-- Material provided follows --
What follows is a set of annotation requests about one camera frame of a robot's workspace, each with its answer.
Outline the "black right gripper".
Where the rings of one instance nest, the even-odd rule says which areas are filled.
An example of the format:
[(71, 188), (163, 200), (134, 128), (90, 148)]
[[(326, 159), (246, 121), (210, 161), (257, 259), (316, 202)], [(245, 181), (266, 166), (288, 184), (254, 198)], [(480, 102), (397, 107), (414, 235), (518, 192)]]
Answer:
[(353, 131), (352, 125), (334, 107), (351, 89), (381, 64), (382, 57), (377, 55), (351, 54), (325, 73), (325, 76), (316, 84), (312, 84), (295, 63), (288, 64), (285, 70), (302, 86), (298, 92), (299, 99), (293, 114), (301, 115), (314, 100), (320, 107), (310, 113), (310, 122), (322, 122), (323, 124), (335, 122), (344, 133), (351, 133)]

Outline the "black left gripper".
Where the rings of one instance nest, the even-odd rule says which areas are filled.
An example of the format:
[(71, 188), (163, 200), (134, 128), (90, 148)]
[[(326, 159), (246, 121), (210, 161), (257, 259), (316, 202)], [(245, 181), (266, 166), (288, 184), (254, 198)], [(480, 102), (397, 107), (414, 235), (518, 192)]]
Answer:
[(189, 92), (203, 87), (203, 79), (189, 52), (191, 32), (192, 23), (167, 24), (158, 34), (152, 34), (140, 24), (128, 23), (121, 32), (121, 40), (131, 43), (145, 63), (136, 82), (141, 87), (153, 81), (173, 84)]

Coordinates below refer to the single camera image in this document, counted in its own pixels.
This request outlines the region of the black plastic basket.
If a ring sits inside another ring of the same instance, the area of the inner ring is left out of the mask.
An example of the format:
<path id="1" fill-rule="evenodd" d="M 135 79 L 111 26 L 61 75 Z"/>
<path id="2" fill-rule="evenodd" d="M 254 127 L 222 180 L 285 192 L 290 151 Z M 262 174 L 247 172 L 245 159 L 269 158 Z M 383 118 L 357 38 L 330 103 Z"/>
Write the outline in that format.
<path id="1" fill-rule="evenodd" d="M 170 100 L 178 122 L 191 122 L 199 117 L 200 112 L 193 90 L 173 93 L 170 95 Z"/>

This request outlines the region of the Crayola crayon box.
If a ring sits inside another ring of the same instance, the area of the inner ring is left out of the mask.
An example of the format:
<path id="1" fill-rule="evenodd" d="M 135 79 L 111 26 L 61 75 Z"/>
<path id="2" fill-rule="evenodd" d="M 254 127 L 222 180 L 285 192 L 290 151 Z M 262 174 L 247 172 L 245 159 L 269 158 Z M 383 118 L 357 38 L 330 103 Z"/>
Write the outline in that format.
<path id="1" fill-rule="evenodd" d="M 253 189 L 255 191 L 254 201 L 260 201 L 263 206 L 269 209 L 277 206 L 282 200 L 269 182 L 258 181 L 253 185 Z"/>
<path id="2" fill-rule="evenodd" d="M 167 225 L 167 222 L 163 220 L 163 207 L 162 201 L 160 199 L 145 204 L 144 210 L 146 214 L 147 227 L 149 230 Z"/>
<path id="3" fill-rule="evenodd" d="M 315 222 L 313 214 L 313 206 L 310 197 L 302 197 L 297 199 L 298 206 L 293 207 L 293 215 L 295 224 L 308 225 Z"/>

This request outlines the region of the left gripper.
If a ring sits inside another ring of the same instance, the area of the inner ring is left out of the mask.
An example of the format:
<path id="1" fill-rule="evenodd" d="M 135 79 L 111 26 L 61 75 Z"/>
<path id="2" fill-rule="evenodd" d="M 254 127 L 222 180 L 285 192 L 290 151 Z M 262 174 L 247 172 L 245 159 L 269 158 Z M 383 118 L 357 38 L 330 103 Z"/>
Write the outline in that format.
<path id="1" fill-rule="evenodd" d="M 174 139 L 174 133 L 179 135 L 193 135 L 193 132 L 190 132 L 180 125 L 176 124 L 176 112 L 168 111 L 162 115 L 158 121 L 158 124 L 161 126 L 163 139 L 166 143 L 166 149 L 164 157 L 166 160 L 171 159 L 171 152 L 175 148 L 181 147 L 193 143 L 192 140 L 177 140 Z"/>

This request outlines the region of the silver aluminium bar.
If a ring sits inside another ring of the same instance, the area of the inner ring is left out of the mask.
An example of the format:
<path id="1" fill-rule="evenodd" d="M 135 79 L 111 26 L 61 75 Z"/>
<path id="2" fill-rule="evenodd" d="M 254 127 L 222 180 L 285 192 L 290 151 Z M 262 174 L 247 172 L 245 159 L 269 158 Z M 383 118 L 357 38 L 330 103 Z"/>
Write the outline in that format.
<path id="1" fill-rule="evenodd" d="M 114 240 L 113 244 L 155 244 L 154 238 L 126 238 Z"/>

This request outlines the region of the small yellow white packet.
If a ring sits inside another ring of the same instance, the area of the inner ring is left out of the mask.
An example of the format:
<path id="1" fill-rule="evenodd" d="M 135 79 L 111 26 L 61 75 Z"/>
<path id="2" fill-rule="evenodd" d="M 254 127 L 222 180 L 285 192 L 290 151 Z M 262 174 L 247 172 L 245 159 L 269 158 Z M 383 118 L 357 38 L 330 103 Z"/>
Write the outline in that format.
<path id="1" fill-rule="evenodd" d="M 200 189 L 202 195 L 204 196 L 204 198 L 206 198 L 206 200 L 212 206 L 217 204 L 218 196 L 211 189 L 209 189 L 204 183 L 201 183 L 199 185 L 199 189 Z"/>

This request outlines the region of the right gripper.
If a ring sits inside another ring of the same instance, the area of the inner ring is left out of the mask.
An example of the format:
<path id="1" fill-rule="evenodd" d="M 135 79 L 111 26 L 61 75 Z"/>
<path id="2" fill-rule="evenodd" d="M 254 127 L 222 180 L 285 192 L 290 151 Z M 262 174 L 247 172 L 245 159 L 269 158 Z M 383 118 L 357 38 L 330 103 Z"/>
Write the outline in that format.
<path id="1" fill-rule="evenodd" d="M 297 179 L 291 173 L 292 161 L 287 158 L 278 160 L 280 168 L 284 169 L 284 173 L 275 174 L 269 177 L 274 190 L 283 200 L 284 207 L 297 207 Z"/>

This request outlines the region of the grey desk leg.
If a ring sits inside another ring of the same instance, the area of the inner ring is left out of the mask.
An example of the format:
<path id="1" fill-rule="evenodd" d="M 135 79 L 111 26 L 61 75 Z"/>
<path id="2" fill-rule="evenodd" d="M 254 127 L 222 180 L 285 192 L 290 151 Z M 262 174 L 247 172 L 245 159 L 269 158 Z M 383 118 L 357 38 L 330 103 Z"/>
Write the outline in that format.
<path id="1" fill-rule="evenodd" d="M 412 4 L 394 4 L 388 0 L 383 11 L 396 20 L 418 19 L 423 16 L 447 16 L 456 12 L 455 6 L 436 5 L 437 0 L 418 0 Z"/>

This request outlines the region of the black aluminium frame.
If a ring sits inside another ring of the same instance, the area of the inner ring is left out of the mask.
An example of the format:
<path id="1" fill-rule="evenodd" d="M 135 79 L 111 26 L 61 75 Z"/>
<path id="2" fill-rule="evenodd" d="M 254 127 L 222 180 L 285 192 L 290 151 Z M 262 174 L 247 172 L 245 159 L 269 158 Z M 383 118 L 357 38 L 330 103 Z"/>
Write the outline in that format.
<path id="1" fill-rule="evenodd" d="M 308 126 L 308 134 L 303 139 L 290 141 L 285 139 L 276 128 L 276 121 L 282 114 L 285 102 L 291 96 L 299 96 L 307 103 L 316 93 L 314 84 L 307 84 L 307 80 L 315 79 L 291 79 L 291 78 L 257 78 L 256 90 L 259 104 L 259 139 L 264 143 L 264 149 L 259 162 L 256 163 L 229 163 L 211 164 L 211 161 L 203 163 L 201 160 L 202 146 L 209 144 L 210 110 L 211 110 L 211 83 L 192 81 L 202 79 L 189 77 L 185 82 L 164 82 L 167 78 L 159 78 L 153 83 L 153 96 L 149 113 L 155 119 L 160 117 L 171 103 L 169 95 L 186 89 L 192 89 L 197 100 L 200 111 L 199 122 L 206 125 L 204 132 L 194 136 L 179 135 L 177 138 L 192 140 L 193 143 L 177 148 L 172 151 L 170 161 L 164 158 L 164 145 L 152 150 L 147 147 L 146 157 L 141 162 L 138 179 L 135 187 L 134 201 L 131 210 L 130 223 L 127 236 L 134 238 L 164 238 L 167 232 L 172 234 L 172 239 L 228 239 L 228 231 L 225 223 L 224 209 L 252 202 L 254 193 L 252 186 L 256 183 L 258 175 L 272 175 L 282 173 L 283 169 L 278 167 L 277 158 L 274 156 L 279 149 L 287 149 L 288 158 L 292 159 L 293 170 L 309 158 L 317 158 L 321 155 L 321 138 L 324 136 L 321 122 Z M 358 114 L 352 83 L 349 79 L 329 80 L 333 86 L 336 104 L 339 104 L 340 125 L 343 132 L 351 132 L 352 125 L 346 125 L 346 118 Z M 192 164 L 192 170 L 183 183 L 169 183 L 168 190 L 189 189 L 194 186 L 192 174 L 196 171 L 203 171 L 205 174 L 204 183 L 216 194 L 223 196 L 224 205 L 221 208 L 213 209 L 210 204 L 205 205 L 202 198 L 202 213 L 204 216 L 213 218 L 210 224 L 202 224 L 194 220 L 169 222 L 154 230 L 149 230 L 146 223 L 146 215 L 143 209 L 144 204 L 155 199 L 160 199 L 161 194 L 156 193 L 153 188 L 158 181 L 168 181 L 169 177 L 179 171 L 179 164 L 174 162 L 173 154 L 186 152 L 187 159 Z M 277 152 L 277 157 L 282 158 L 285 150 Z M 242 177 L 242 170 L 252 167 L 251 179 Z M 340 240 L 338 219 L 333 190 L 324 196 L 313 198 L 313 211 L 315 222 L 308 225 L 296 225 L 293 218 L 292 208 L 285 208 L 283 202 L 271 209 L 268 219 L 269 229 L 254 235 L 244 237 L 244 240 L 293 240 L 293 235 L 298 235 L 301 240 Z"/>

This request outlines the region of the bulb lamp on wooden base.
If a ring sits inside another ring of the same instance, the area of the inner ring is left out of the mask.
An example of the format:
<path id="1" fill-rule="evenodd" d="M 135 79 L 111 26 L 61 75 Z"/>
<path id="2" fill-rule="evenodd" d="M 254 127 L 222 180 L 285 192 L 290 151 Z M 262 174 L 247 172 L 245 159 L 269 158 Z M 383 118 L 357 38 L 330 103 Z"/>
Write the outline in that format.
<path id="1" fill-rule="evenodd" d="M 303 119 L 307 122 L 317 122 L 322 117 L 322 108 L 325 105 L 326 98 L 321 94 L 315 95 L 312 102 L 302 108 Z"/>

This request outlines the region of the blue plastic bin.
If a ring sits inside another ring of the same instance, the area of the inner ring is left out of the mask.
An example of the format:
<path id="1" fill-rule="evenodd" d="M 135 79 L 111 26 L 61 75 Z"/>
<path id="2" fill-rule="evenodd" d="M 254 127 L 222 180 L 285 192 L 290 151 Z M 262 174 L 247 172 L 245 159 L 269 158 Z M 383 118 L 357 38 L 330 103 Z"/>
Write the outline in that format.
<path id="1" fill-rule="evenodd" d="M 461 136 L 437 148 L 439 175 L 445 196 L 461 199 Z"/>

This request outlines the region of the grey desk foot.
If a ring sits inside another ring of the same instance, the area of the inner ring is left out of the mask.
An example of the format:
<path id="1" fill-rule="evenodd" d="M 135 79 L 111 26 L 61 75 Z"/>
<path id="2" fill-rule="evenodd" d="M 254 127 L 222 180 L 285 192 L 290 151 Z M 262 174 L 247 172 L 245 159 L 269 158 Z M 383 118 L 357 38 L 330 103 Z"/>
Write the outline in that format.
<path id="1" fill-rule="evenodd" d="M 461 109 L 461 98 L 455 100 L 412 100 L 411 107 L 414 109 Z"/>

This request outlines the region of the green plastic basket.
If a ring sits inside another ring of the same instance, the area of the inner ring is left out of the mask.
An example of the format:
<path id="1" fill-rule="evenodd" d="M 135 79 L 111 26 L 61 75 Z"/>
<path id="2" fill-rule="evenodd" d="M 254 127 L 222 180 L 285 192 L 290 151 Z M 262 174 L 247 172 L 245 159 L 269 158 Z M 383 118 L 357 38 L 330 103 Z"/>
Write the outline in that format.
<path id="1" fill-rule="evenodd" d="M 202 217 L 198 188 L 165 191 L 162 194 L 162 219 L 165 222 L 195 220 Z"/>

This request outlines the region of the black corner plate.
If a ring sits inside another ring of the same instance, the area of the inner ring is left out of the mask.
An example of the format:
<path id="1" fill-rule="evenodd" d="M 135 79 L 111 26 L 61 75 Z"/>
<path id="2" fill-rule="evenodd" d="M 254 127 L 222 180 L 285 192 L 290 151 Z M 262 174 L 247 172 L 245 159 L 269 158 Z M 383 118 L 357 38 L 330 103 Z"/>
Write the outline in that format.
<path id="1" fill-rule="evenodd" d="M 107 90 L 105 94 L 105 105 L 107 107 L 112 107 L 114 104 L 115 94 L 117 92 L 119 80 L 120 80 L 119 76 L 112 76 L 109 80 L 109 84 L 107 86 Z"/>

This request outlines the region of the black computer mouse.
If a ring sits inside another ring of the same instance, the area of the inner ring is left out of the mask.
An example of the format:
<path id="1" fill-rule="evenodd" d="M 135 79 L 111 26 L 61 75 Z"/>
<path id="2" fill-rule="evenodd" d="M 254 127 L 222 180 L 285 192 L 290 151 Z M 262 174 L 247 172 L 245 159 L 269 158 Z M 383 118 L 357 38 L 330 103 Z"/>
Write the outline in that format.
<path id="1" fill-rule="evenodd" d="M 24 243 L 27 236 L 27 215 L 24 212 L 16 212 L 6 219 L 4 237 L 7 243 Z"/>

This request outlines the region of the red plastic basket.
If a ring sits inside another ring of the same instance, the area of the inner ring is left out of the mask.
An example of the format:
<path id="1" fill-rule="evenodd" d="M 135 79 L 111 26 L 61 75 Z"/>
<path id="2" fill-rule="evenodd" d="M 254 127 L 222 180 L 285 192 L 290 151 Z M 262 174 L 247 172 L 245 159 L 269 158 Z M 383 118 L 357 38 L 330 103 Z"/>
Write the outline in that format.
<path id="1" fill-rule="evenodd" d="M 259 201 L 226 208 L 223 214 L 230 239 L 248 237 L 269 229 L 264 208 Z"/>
-- Material provided concluded --
State the number of lines of the preceding material in which the word "grey" is found, and nothing more.

2